▶ [Data section]:
________________________

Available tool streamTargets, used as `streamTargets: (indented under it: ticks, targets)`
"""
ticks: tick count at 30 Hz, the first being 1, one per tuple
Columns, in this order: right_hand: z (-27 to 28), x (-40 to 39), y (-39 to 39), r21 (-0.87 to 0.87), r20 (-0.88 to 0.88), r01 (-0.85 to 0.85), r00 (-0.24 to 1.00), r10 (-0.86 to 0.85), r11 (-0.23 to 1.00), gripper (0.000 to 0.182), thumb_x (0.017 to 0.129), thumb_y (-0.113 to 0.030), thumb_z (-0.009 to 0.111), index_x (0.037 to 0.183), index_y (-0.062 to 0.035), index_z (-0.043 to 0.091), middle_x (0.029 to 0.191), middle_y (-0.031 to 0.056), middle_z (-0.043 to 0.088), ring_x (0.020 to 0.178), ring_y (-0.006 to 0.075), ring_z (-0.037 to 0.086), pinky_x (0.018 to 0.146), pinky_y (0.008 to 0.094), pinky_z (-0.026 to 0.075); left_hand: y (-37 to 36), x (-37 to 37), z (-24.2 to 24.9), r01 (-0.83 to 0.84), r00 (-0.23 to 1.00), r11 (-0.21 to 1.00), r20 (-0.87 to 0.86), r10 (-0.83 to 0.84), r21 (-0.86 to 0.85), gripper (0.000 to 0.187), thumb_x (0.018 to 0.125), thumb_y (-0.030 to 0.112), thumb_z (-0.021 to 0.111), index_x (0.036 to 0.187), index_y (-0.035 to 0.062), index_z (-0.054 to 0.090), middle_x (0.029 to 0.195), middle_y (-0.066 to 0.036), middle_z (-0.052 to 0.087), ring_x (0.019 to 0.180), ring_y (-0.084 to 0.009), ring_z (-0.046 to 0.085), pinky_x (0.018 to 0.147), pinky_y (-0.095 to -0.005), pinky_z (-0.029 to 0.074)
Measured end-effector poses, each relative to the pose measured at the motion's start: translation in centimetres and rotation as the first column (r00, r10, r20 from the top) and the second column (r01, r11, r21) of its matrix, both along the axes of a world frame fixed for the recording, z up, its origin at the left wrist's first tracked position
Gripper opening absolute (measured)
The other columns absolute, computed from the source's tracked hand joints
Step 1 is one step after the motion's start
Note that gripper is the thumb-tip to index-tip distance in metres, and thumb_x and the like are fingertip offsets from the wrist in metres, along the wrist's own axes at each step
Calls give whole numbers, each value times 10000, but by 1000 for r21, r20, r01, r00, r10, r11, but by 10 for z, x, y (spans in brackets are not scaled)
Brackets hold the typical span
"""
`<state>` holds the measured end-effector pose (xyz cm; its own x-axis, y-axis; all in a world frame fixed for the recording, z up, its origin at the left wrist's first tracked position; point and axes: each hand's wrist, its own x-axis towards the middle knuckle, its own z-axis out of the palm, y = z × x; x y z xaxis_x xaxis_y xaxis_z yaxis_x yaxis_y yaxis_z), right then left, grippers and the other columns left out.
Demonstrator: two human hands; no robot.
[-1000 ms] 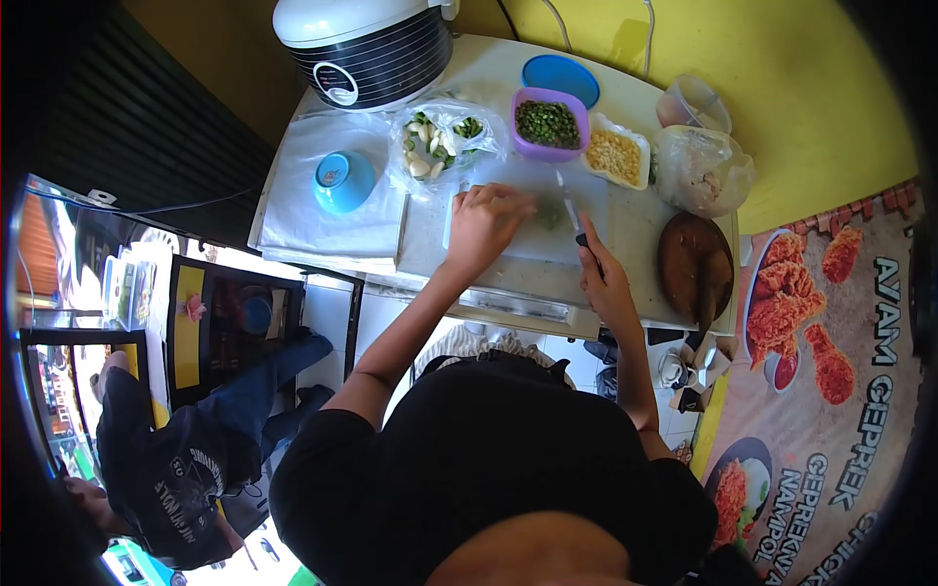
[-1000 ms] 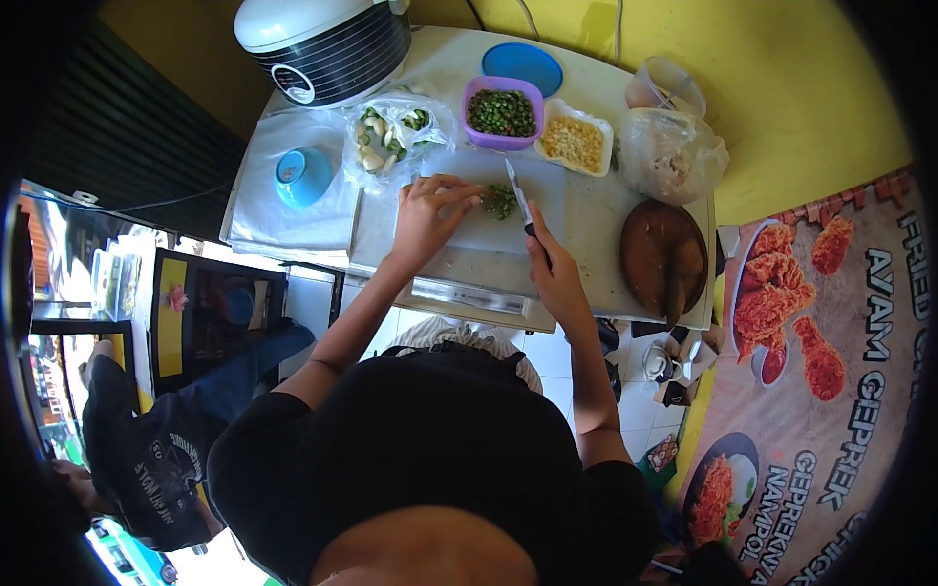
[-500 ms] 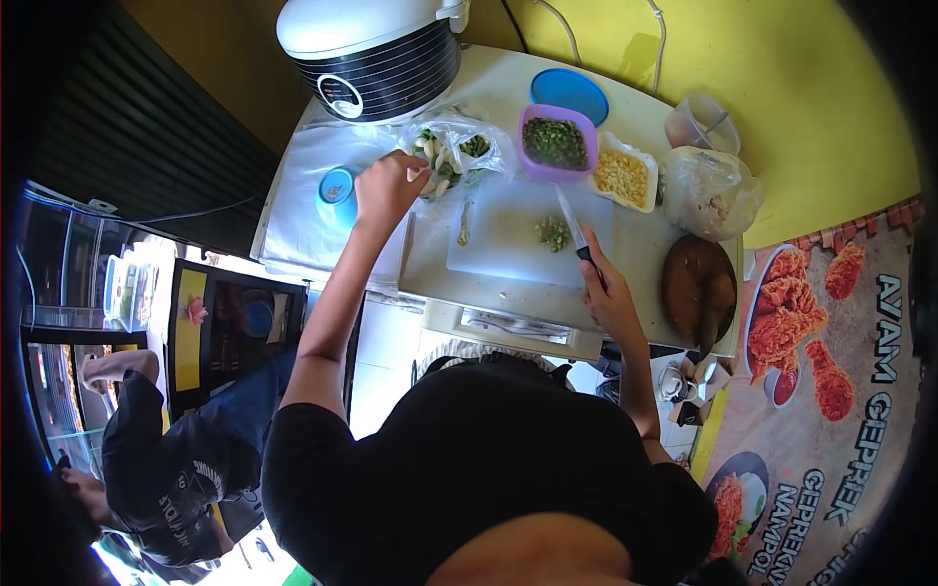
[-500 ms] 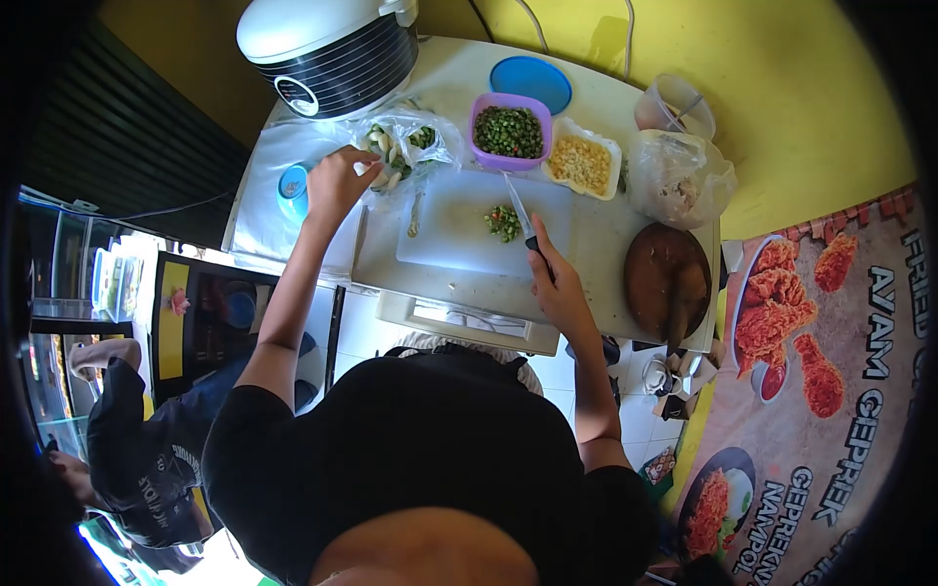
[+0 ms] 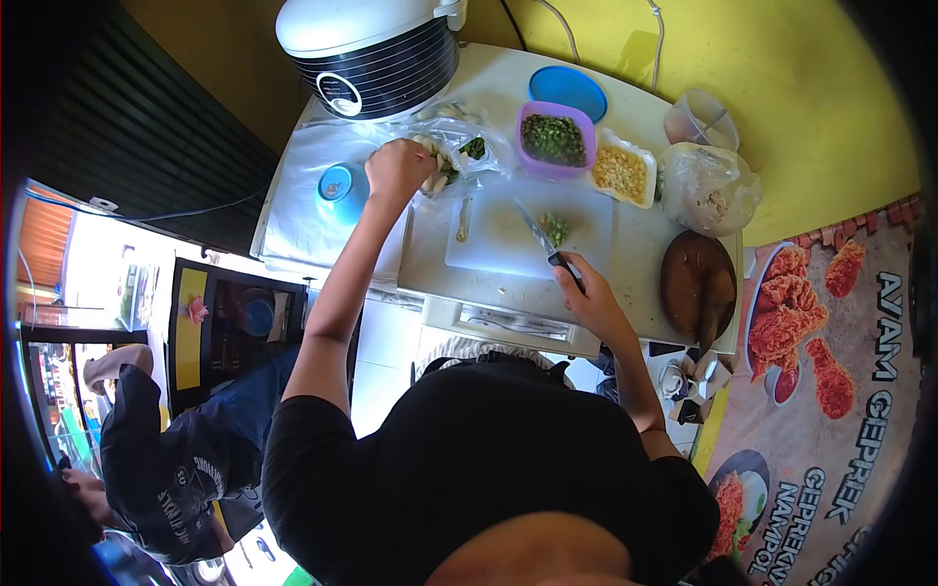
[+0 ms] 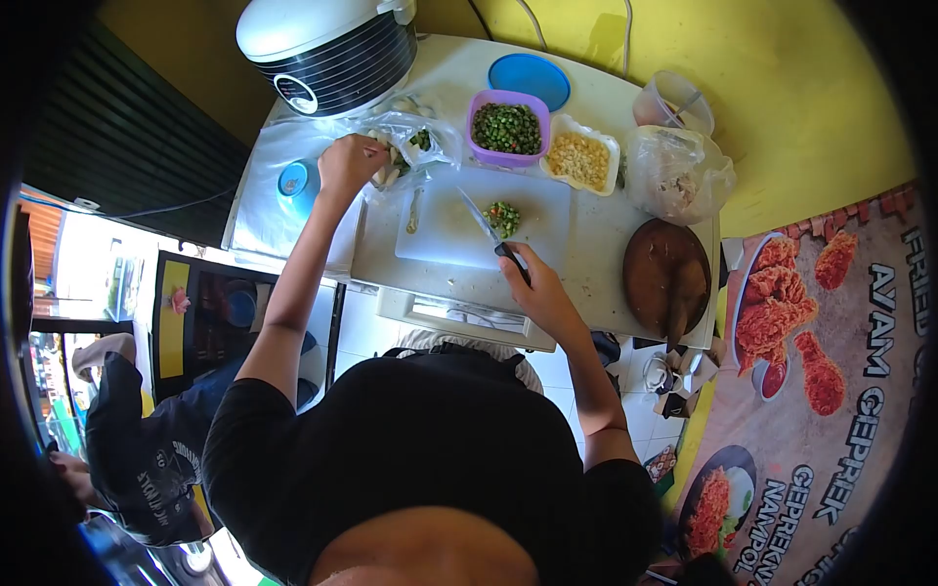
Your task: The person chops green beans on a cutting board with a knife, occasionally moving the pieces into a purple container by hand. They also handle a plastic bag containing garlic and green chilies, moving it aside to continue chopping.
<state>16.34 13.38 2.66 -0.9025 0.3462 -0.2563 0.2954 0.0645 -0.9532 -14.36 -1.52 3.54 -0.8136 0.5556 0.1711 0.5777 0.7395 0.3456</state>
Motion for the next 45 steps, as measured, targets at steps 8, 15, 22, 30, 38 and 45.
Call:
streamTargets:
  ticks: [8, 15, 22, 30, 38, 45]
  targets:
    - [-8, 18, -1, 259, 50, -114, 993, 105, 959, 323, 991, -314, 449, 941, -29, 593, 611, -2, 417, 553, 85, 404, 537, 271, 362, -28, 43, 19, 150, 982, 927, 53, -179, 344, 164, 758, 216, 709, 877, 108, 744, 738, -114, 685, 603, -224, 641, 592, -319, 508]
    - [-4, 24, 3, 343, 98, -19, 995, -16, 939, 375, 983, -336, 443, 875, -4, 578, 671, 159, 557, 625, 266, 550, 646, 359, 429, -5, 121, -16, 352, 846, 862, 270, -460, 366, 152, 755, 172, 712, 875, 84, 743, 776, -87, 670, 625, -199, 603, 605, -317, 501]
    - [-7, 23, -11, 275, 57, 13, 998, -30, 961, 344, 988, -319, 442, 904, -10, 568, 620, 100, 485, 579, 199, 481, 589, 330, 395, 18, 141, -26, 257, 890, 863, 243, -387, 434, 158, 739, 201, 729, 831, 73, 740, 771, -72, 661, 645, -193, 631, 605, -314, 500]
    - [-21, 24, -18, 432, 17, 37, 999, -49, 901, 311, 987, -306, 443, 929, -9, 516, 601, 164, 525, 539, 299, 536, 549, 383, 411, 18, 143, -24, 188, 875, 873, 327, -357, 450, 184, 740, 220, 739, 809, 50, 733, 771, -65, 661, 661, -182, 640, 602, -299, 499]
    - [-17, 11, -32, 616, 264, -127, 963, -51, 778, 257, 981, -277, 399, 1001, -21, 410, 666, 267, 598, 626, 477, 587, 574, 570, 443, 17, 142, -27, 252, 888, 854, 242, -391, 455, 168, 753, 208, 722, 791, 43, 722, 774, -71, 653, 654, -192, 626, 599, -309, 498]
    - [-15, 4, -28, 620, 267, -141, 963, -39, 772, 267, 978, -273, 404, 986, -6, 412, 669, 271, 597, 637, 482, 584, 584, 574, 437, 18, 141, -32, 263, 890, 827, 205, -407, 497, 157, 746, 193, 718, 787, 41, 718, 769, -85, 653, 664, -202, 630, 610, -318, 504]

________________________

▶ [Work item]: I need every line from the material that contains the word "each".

▶ [Problem solution]:
Measured end-effector poses, each relative to the pose measured at the motion's start: translation in centimetres and rotation as the first column (r00, r10, r20 from the top) and the second column (r01, r11, r21) of its matrix, both along the axes of a world frame fixed for the recording, z up, its origin at the left wrist's first tracked position
Note that gripper is the thumb-tip to index-tip distance in metres, and thumb_x and the like are fingertip offsets from the wrist in metres, along the wrist's own axes at each step
Calls give whole numbers, each value times 10000, but by 1000 for r21, r20, r01, r00, r10, r11, but by 10 for z, x, y (spans in brackets are not scaled)
`<state>` holds the measured end-effector pose (xyz cm; its own x-axis, y-axis; all in a world frame fixed for the recording, z up, its origin at the left wrist's first tracked position; point and axes: each hand's wrist, its own x-axis towards the middle knuckle, its own z-axis out of the palm, y = z × x; x y z xaxis_x xaxis_y xaxis_z yaxis_x yaxis_y yaxis_z), right then left, grippers and the other columns left out.

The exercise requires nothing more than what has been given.